**The task**
Which lines below include the string "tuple"? Please show each one.

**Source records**

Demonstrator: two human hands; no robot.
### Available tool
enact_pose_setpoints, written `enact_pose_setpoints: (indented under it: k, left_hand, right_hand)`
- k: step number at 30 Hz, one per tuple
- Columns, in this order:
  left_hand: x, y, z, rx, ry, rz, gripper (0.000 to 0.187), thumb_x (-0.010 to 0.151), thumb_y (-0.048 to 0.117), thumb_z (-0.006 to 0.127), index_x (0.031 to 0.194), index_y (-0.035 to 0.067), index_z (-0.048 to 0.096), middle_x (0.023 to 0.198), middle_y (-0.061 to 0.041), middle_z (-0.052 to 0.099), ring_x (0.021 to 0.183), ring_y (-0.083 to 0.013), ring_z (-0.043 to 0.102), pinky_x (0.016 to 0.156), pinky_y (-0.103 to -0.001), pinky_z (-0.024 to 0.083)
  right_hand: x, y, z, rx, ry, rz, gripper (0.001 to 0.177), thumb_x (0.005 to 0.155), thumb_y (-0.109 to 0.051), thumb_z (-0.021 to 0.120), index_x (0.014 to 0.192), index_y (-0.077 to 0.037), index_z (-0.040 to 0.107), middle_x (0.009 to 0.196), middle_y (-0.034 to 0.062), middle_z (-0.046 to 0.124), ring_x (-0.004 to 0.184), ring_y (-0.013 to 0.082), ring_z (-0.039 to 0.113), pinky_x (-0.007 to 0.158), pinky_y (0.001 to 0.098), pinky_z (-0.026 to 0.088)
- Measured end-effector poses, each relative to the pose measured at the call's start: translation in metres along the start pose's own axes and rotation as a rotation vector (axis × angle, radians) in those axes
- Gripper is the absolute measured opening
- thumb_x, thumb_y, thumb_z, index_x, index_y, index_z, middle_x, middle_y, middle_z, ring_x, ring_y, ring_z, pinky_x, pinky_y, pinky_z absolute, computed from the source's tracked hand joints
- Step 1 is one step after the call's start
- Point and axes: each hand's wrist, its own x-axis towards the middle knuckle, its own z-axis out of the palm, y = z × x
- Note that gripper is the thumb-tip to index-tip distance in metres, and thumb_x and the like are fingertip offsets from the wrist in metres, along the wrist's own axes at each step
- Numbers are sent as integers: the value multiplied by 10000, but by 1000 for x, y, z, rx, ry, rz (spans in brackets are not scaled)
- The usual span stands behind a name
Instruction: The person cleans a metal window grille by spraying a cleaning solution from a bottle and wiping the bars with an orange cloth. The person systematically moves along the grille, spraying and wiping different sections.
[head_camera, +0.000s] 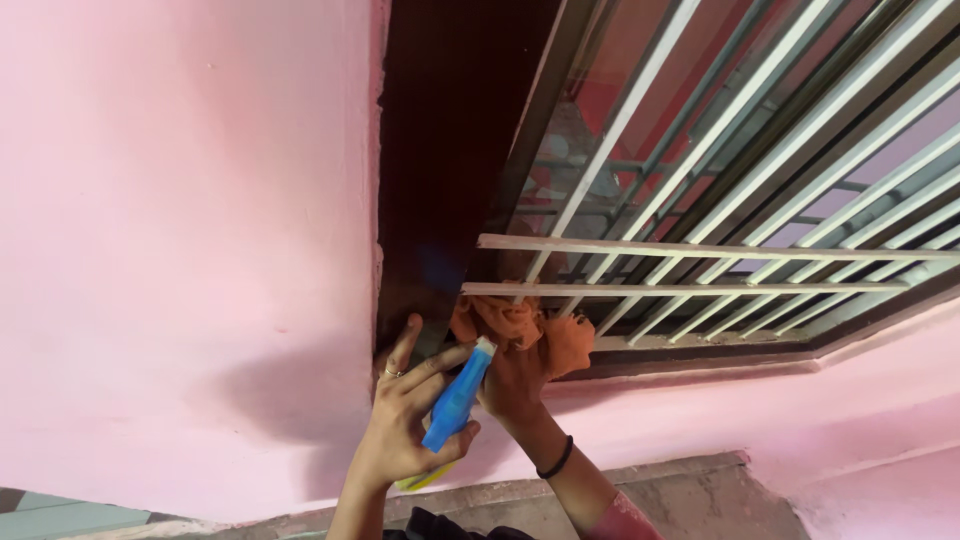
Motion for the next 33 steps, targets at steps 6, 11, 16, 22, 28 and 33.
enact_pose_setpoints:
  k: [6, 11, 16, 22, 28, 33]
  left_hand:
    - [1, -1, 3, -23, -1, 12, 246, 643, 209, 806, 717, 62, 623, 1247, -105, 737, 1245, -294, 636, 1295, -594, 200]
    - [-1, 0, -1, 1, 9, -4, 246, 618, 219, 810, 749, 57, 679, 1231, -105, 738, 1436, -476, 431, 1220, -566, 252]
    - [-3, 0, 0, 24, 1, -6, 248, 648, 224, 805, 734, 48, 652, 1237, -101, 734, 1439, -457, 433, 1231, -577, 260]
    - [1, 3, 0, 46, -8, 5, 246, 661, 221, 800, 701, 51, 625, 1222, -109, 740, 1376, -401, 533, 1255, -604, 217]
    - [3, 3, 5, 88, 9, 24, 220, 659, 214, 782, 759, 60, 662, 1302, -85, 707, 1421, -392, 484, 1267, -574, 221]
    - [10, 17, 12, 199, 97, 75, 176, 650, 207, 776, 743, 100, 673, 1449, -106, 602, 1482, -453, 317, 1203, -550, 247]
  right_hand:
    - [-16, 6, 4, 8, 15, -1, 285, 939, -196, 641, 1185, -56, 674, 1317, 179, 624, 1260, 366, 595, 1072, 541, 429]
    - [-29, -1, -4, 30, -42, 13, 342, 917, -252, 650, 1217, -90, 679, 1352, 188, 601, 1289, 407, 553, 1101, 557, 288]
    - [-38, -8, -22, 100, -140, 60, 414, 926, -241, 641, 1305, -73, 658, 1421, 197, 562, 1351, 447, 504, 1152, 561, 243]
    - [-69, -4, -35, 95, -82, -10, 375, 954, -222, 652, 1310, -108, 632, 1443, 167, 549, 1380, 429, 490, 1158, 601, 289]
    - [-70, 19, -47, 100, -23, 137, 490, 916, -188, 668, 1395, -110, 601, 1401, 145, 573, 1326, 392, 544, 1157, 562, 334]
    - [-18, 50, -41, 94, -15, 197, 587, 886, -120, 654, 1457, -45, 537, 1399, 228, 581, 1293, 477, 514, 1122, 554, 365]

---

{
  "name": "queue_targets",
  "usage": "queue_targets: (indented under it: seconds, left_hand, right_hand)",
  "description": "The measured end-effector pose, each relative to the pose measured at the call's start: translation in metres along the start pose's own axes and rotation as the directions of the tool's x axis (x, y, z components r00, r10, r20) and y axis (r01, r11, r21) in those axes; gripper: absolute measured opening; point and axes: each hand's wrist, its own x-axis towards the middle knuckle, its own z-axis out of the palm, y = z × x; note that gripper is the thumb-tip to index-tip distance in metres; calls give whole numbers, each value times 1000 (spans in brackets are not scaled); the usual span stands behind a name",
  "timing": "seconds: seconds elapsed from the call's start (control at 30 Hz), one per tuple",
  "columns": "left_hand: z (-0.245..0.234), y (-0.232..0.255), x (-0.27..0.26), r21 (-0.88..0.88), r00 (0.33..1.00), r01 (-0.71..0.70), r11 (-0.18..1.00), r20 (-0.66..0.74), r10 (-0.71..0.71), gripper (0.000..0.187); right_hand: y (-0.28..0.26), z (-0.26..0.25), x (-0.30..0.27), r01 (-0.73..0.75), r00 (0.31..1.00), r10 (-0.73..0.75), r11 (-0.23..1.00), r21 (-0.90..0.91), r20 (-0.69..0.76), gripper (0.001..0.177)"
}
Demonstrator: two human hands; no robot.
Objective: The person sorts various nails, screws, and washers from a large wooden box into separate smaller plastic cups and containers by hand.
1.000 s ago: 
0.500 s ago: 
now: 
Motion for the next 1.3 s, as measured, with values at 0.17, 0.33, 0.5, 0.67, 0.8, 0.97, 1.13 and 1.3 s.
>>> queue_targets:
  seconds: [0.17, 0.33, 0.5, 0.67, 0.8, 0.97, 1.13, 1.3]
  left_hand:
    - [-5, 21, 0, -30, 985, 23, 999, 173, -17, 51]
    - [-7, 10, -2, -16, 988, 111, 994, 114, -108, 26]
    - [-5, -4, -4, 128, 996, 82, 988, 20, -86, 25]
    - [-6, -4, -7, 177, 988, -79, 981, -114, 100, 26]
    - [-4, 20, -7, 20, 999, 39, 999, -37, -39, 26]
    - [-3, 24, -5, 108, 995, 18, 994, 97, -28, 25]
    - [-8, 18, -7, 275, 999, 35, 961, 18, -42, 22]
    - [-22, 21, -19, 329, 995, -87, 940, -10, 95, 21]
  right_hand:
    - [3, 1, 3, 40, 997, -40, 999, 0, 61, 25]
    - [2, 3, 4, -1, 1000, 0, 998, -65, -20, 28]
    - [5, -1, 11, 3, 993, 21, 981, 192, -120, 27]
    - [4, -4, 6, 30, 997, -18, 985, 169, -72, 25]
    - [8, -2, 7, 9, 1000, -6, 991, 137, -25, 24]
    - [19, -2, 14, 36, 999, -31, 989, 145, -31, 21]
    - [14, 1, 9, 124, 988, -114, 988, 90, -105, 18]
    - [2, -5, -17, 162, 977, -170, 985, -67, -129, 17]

**Written reply**
- k: step number at 30 Hz, one per tuple
  "timing": "seconds: seconds elapsed from the call's start (control at 30 Hz), one per tuple",

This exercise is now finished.